ドナルド・トランプ氏が自身の顔をスーパーマンに合成したX投稿画像
「アメリカン・ウェイ」から「ヒューマン・ウェイ」へ:監督のメッセージ
しかし、最新作『スーパーマン』では、この伝統的なスローガンの最後が「Human Way=人類の道」に変更されています。英紙ロンドン・タイムズの取材に対し、ジェームズ・ガン監督はこの変更の背景を次のように語っています。「『スーパーマン』は確かにアメリカを舞台にした物語ですが、彼はアメリカのためだけに戦っているのではありません。」監督はさらに、「私たちが現代において見失いつつあるかもしれない、『人間らしさ』や『優しさ』といった普遍的な価値のために戦っているのです」と述べ、スーパーマンが国境を越え、全人類のために奮闘するヒーローであることを強調しています。このスローガン変更は、現代社会におけるスーパーマンの役割を再定義し、より広範な人類共通の価値観へと焦点を移す試みと言えるでしょう。
X上での痛烈な反応と皮肉
トランプ氏のスーパーマン投稿に対して、X上では多くのユーザーから皮肉めいた反応が寄せられました。その一部を以下に示します。

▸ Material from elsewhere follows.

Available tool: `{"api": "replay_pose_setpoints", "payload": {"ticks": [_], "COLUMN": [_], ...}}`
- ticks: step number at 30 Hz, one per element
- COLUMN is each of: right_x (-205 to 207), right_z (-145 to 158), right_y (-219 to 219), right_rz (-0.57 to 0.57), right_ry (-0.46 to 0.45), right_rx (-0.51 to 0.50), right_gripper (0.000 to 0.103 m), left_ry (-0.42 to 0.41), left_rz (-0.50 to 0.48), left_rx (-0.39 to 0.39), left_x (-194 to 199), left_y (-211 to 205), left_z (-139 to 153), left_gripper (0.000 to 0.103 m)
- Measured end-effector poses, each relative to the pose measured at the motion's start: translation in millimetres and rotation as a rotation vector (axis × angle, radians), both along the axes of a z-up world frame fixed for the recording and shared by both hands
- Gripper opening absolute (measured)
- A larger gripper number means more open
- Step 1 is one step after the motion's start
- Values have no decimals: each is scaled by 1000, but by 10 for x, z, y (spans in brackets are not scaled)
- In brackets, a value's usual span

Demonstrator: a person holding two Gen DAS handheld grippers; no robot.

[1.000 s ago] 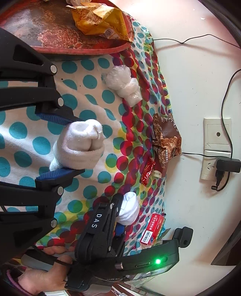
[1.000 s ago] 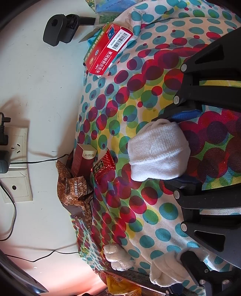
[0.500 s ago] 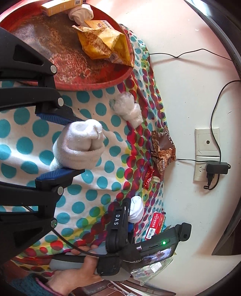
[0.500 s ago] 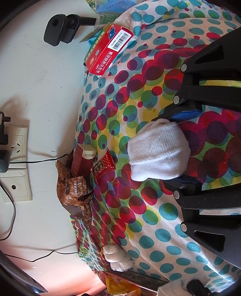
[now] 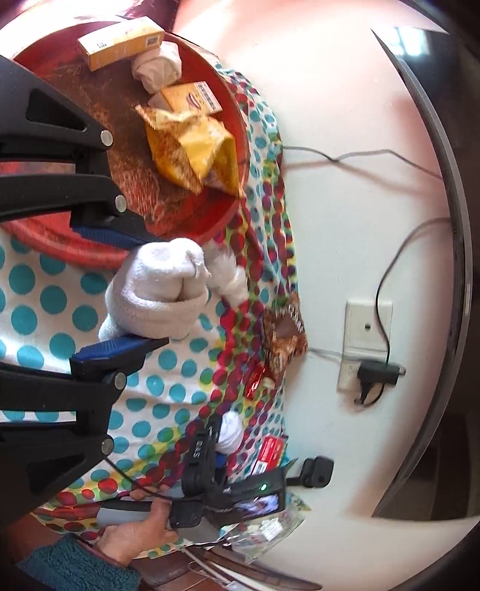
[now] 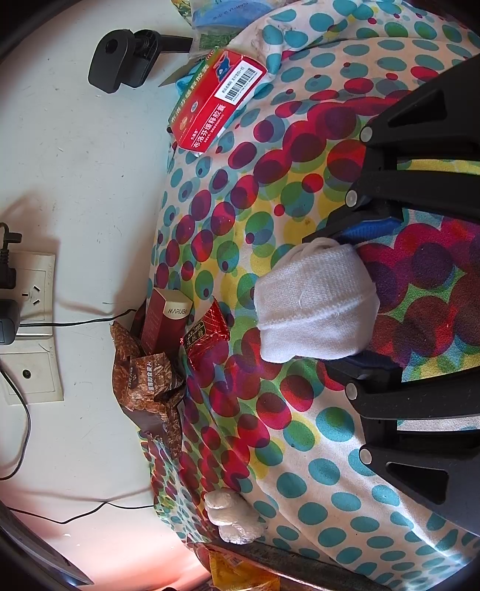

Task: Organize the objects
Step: 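Carry the sock into the red tray and open the left tool while the right tool holds its sock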

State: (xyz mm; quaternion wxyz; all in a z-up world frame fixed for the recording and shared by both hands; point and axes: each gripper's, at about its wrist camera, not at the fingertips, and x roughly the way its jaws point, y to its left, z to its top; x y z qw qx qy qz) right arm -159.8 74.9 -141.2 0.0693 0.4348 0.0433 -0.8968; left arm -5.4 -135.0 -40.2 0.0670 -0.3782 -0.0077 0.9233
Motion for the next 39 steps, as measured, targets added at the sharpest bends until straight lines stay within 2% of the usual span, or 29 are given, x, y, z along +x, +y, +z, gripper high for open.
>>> {"api": "replay_pose_setpoints", "payload": {"ticks": [8, 14, 16, 21, 28, 30, 33, 39], "right_x": [-13, -15, -14, -13, -13, -14, -16, 5], "right_z": [4, 7, 8, 11, 12, 11, 11, 11], "right_y": [27, 24, 26, 28, 36, 45, 48, 13], "right_rz": [11, 16, 18, 22, 36, 36, 36, 41], "right_ry": [0, 0, 0, -1, 2, 2, 2, 13], "right_rx": [11, 11, 12, 11, 16, 18, 16, 44], "right_gripper": [49, 49, 49, 51, 51, 51, 51, 51], "left_ry": [-31, -67, -83, -95, -184, -181, -182, -226], "left_rz": [150, 267, 309, 343, 384, 380, 373, 397], "left_rx": [32, -2, 23, 37, 33, 53, 37, 44], "left_x": [-68, -83, -77, -63, -120, -124, -135, -167], "left_y": [-712, -1204, -1385, -1666, -1856, -1872, -1852, -1900], "left_z": [12, -158, -215, -278, -529, -535, -548, -635], "left_gripper": [43, 43, 43, 43, 43, 43, 44, 45]}}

- ユーザーA:「(自分を英雄に見立てるのは)イタい……」
- ユーザーB:「スーパーマンは文字通り『不法滞在のエイリアン』だよ。(トランプ氏へ)送り返したら?笑」
- ユーザーC:「(スーパーマンは架空の惑星から地球にやってきたという設定から)もしスーパーマンが今日、ロケットでアメリカに到着したとしたら、すぐさまICE(移民税関捜査局)が捕まえに来るだろうね」
これらのコメントは、トランプ氏の主張する「アメリカン・ウェイ」が、移民排斥などの政策と矛盾しているという批判や、彼が表現する自己陶酔的な英雄像に対する冷ややかな視線を反映しています。スーパーマンが宇宙から地球へやってきた「エイリアン」でありながら人類のために戦うという設定は、現代の移民問題を巡る議論において、象徴的な意味合いを持つことが浮き彫りになりました。
今回のトランプ氏のX投稿と、それに対するネット上の反応は、単なる政治的メッセージにとどまらず、人気キャラクター「スーパーマン」が時代と共に変遷する社会的価値観をどのように映し出しているかを示す興味深い事例と言えるでしょう。現代の「スーパーマン」が掲げる「人類の道」は、特定の国家やイデオロギーを超えた普遍的な共感を呼び、多様な人々が共存する社会におけるヒーロー像の新たな形を提示しています。